Shaping the future: Our strategy for research and innovation in humanitarian response.
Handwashing with soap protects countless lives, but in emergencies, where the risk of infectious disease is heightened, urgent messaging campaigns can quickly lose impact. With a large proportion of displaced communities under the age of 18, hygiene promotion activities need to include children and teenagers, along with mothers of younger children, as primary targets.
One-way communication tools produce questionable long-term behaviour change results. Our approach raises awareness through a specially-made puppet film, but it also requires that community groups themselves make meaningful connections through collaborative storytelling activities using age-appropriate puppetry techniques that attract people’s active engagement.
No Strings works with some of the leading creators of the original Muppet Show to make culturally-sensitive films that are central to our behaviour change programmes.
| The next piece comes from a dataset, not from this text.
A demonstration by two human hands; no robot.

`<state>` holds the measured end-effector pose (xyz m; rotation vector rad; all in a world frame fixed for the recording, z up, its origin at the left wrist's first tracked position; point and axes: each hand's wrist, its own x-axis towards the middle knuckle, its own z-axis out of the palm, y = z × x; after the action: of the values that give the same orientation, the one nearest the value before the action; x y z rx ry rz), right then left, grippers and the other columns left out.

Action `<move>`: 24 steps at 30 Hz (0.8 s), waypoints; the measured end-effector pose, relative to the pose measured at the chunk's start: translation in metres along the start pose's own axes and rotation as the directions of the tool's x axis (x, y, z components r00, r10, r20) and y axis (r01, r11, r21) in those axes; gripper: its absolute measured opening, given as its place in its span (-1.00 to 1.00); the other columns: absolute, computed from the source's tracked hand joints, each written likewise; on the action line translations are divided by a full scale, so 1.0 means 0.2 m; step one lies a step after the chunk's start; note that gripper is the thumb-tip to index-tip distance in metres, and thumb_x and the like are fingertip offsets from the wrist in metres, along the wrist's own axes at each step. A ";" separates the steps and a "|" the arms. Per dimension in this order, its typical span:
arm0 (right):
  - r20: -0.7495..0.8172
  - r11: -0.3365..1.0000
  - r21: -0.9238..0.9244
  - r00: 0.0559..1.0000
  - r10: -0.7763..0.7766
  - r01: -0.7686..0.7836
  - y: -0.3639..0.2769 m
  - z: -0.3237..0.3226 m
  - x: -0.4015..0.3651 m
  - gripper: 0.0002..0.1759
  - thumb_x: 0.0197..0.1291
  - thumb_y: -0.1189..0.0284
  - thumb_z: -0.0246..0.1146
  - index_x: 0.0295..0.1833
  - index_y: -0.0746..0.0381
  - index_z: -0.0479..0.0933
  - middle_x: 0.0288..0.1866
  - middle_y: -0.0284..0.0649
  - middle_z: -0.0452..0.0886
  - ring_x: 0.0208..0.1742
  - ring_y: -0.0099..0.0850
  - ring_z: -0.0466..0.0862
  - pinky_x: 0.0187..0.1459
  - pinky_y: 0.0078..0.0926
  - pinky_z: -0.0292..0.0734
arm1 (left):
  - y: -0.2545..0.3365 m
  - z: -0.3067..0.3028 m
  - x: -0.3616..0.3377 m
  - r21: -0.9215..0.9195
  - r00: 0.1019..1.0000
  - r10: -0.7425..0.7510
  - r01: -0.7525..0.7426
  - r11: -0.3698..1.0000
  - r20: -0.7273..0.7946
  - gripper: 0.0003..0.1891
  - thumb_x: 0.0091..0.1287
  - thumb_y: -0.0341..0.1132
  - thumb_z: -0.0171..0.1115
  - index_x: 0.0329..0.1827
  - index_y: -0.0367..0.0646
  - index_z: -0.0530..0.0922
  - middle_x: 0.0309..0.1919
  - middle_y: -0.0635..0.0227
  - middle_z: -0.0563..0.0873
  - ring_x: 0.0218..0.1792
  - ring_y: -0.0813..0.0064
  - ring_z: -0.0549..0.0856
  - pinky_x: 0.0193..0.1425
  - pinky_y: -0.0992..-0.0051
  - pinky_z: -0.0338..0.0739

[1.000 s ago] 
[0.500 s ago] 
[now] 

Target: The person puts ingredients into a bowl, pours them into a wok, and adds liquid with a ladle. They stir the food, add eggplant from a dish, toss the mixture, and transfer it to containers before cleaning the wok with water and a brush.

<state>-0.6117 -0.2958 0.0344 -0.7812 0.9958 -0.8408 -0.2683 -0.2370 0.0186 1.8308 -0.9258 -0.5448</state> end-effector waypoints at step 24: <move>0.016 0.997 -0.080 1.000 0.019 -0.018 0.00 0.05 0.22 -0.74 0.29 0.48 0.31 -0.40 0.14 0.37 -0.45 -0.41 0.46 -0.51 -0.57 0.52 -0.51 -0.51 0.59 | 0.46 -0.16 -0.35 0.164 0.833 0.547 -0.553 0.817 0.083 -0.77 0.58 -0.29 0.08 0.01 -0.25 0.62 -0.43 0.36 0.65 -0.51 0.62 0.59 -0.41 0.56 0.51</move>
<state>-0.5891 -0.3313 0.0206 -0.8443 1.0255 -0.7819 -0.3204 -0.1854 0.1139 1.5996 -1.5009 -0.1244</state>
Our new film, Time to Wash, equips local health promoters with a fun tool that attracts the attention of target groups around issues linked to handwashing with soap. It includes a catchy song and has been dubbed into several local languages.
The second part of our innovation is a range of playful, storytelling tools that stimulate genuine participation, so that target group members interpret messages together using engaging puppetry techniques like shadow theatre, models, or making Mr Poop sock and Germ puppets.
Puppetry allows for the abstraction of sensitive or taboo issues, and therefore for problems, barriers and solutions to be identified and discussed more openly. The approach furthermore gives affected communities a voice that can feed into facility provision and maintenance.
Working in partnership with Northumbria University and CRS, No Strings International will evaluate the processes involved in reaching target groups effectively in order to understand which parts of the innovation work best, how different target age groups respond, conditions and resources that allow health promoters and community volunteers to contribute most effectively, and identify key challenges. Supporting this process assessment, we will define a strategy and conduct an impact assessment.
Taking these findings into account, a professional film crew will work in country to create a video manual to support the ongoing training of community volunteers in the target region, and which can furthermore be used to take the project to scale in additional humanitarian settings in the region. The expected outcome is thus a fully-packaged tool to support behaviour change programmes around handwashing with soap within a wider infectious disease risk management framework.